▶ **Action item**:
Copy out every line of the data that has the word "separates" somewhere in it.

▶ **Data extracts**:
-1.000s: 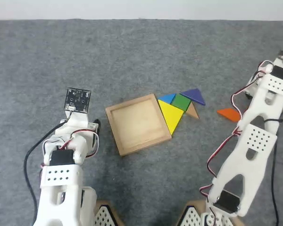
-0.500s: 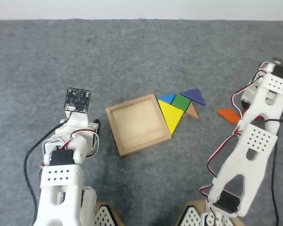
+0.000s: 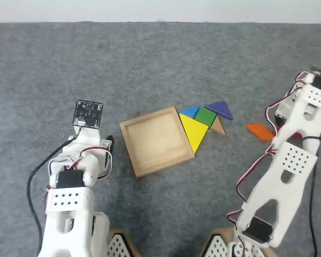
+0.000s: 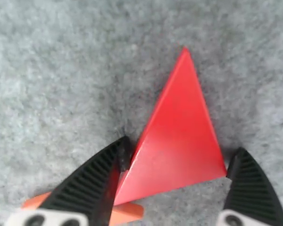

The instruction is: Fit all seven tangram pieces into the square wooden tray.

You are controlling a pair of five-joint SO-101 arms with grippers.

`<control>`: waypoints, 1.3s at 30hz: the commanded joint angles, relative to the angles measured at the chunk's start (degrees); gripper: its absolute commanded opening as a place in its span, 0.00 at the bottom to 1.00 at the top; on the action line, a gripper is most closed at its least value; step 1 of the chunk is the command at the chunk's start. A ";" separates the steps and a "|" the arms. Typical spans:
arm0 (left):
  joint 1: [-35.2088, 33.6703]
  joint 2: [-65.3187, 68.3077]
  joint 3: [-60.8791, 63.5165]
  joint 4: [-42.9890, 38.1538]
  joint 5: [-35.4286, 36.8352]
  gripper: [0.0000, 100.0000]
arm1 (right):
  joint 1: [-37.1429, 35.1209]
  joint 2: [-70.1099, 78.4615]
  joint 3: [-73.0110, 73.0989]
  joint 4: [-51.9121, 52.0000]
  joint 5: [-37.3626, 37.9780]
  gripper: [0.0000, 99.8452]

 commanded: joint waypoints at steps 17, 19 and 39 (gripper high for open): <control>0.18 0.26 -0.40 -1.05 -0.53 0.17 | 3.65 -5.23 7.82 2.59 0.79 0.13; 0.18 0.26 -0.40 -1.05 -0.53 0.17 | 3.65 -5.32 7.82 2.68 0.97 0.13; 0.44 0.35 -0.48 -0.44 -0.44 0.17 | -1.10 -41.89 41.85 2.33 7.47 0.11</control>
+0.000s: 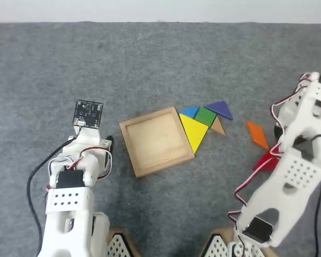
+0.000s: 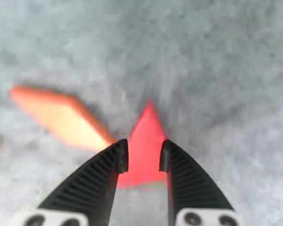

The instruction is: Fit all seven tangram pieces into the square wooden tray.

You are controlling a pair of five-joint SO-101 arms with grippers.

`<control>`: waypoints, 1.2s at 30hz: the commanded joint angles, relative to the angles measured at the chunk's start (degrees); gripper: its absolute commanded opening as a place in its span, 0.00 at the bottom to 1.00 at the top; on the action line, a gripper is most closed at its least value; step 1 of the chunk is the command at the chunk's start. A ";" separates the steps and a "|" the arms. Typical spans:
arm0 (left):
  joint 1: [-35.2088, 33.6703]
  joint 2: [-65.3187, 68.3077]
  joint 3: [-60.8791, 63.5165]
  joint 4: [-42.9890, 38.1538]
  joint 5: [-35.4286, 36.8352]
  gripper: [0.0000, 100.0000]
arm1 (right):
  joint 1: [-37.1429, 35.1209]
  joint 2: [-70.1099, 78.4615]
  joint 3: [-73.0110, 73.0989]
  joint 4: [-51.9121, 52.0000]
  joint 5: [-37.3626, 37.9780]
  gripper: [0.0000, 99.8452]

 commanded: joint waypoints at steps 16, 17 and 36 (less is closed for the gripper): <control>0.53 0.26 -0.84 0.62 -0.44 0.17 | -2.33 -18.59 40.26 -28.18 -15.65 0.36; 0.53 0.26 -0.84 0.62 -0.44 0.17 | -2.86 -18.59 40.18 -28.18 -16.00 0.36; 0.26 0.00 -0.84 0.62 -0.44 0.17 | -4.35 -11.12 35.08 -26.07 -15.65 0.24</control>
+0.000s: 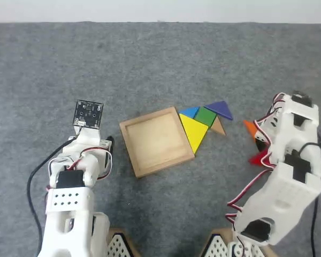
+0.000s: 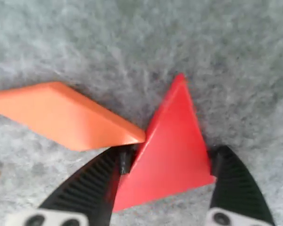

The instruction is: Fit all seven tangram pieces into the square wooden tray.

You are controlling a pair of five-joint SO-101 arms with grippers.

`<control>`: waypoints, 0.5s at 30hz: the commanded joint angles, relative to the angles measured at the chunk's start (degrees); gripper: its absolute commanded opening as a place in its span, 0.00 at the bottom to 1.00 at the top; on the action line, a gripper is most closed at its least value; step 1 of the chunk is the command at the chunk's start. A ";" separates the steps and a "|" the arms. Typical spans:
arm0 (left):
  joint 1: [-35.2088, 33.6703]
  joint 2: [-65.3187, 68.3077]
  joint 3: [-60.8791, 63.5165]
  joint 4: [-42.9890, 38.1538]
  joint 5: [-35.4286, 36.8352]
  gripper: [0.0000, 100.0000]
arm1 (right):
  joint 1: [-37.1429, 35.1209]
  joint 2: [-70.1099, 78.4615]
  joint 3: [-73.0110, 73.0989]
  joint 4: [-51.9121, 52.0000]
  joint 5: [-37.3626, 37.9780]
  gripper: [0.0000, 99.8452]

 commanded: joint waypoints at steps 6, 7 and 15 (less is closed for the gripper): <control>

▶ **Exercise answer**:
`<control>`: waypoints, 1.3s at 30hz: the commanded joint angles, relative to the angles measured at the chunk's start (degrees); gripper: its absolute commanded opening as a place in its span, 0.00 at the bottom to 1.00 at the top; on the action line, a gripper is most closed at its least value; step 1 of the chunk is the command at the chunk's start. A ";" separates the steps and a "|" the arms. Typical spans:
`<control>`: waypoints, 1.2s at 30hz: the commanded joint angles, relative to the angles measured at the chunk's start (degrees); gripper: its absolute commanded opening as a place in its span, 0.00 at the bottom to 1.00 at the top; on the action line, a gripper is most closed at its least value; step 1 of the chunk is the command at the chunk's start. A ";" separates the steps and a "|" the arms. Typical spans:
`<control>`: waypoints, 0.5s at 30hz: the commanded joint angles, relative to the angles measured at the chunk's start (degrees); gripper: its absolute commanded opening as a place in its span, 0.00 at the bottom to 1.00 at the top; on the action line, a gripper is most closed at its least value; step 1 of the chunk is the command at the chunk's start. A ";" separates the steps and a "|" the arms. Typical spans:

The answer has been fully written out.